YOUR TASK: Type again, exactly, the lines below from the start through the line that includes "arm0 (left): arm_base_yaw".

GIVEN INFORMATION:

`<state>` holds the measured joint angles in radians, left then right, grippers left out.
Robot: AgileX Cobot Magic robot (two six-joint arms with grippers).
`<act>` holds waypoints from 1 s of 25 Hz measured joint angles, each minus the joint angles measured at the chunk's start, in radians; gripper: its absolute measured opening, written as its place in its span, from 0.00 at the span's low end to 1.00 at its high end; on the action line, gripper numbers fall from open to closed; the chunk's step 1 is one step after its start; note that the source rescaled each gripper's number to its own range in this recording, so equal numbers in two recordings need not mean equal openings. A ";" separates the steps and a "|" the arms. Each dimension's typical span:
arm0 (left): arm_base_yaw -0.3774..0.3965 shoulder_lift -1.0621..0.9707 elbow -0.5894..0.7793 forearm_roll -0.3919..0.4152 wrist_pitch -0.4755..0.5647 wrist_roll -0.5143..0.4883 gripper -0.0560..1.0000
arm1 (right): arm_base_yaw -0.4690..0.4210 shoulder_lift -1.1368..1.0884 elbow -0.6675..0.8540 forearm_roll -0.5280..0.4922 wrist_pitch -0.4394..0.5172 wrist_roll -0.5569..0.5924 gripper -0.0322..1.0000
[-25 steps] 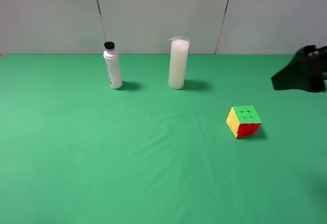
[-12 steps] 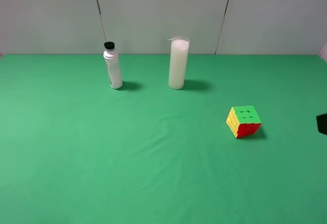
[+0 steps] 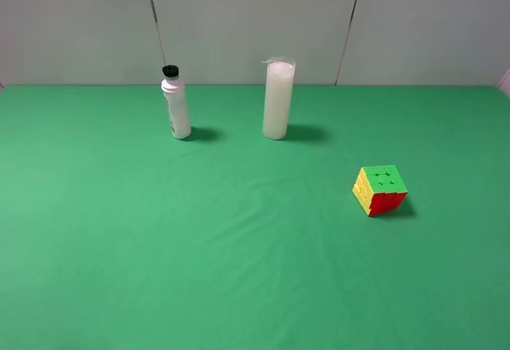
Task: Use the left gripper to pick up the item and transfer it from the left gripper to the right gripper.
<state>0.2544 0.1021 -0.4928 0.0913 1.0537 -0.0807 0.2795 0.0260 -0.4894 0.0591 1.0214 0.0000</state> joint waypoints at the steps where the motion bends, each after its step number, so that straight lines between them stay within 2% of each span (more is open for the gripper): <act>1: 0.000 0.000 0.000 0.000 0.000 0.000 1.00 | 0.000 -0.015 0.000 -0.007 0.000 0.006 1.00; 14: 0.000 -0.105 0.000 0.000 0.004 0.000 1.00 | -0.016 -0.032 0.000 -0.014 -0.001 0.013 1.00; 16: 0.000 -0.105 0.000 0.000 0.004 0.000 1.00 | -0.054 -0.032 0.000 -0.014 -0.001 0.013 1.00; 21: 0.000 -0.105 0.000 0.000 0.004 0.000 1.00 | -0.230 -0.032 0.000 -0.014 -0.001 0.013 1.00; 25: -0.035 -0.105 0.000 0.000 0.004 0.000 1.00 | -0.295 -0.032 0.000 -0.014 -0.001 0.014 1.00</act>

ANSWER BELOW:
`<state>` holds the measured joint angles in radians, left then right, grippers left out.
Robot: AgileX Cobot Magic robot (two six-joint arms with grippers).
`<act>` holds waypoints from 1 s of 25 Hz measured joint angles, each minus the joint angles measured at the chunk's start, in radians; gripper: its absolute measured opening, written as its place in its span, from 0.00 at the span's low end to 1.00 at its high end; on the action line, gripper numbers fall from open to closed; the chunk's step 1 is one step after its start; note that the source rescaled each gripper's number to its own range in this recording, so equal numbers in two recordings need not mean equal openings. A ";" separates the steps and a "|" the arms. Each dimension's typical span:
arm0 (left): arm_base_yaw -0.3774..0.3965 shoulder_lift -1.0621..0.9707 elbow -0.5894..0.7793 forearm_roll -0.3919..0.4152 wrist_pitch -0.4755..0.5647 wrist_roll -0.5143..0.4883 gripper -0.0560..1.0000

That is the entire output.